Mass Sarr Jr.

Personal information
- Full name: Mass Sarr Jr.
- Date of birth: February 6, 1973 (age 53)
- Place of birth: Monrovia, Liberia
- Height: 1.76 m (5 ft 9 in)
- Position: Forward

Senior career*
- Years: Team / Apps / (Gls)
- 1988–1990: Mighty Barolle
- 1990–1991: AS Monaco
- 1991–1992: Stade Athletique Epinal / 10 / (1)
- 1992–1995: Olympique Ales / 84 / (23)
- 1995–1998: Hajduk Split / 59 / (17)
- 1998–2000: Reading FC / 31 / (3)
- 2000–2001: Sydney Olympic / 10 / (0)
- 2001–2004: Selangor FA

International career
- 1989–2002: Liberia / 79 / (4)

= Mass Sarr Jr. =

Liberian retired footballer (born 1973)

Mass Sarr Jr. (born February 6, 1973) is a Liberian retired footballer. A forward, Sarr Jr. is a former player with Selangor FA. He was also a Liberia national football team player from 1989 to 2002.

==Playing career==
Sarr spent 18 months at Reading, playing 38 times in all competitions, including 31 league matches.

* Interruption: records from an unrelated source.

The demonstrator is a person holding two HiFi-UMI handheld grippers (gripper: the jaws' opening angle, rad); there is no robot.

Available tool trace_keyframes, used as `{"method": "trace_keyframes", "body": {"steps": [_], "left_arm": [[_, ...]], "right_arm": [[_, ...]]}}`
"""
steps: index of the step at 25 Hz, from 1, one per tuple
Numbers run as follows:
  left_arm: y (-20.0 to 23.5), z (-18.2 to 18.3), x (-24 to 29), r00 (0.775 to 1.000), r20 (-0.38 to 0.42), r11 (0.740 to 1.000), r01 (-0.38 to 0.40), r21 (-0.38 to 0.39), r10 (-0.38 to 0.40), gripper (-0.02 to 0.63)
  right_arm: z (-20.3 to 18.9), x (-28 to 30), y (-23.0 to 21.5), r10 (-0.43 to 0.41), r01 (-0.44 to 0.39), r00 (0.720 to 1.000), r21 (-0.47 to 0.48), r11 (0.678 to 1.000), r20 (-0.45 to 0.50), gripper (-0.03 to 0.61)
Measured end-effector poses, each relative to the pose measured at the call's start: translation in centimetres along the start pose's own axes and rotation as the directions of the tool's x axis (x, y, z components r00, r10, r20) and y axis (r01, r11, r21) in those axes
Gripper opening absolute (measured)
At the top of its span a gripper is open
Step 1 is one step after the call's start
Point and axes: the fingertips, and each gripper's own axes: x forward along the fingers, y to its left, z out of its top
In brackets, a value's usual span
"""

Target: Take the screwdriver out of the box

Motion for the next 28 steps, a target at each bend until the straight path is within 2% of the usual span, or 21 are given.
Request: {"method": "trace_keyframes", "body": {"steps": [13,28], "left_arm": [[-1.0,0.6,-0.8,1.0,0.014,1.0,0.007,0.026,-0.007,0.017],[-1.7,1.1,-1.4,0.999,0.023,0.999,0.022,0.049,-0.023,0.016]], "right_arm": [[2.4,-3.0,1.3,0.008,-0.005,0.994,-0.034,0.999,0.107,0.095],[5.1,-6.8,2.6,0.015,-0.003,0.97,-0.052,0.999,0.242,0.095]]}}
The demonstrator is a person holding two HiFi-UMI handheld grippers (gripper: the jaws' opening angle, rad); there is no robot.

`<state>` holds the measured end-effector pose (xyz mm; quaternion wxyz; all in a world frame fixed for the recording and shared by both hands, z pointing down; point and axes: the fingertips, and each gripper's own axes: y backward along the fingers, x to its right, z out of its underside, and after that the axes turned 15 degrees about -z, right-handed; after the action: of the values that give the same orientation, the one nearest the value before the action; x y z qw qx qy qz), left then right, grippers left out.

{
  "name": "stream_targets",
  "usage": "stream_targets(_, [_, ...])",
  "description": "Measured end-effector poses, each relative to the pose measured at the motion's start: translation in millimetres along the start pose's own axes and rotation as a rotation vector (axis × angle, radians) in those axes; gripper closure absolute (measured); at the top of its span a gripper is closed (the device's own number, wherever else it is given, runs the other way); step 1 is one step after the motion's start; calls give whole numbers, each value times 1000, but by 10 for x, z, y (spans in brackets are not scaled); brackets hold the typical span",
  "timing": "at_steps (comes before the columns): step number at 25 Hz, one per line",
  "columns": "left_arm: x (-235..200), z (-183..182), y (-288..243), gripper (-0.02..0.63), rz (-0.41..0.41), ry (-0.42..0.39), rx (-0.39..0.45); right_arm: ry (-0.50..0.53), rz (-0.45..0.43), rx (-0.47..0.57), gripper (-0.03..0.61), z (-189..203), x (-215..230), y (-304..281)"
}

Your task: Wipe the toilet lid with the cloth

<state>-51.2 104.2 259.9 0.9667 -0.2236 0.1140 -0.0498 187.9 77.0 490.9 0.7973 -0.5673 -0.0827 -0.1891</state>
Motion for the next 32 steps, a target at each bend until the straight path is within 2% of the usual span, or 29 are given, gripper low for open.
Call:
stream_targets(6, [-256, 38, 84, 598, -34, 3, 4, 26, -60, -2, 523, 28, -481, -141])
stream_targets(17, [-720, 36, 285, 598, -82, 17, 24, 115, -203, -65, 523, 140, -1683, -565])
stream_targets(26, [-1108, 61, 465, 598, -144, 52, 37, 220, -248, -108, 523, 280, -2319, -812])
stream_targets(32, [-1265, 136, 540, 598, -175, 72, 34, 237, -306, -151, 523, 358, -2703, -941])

Sarr played ten times for Sydney Olympic in the Australian National Soccer League during the 2000–01 season.

==Post-playing career==
Upon moving to Philadelphia, Pennsylvania, he became a leading trainer for several youth athletics clubs in the tri-state area, but he worked primarily in South Jersey with the Cohansey Soccer Club in Cumberland County, New Jersey. He coached the U17 and U18 youth club team, Cohansey Hornets SC.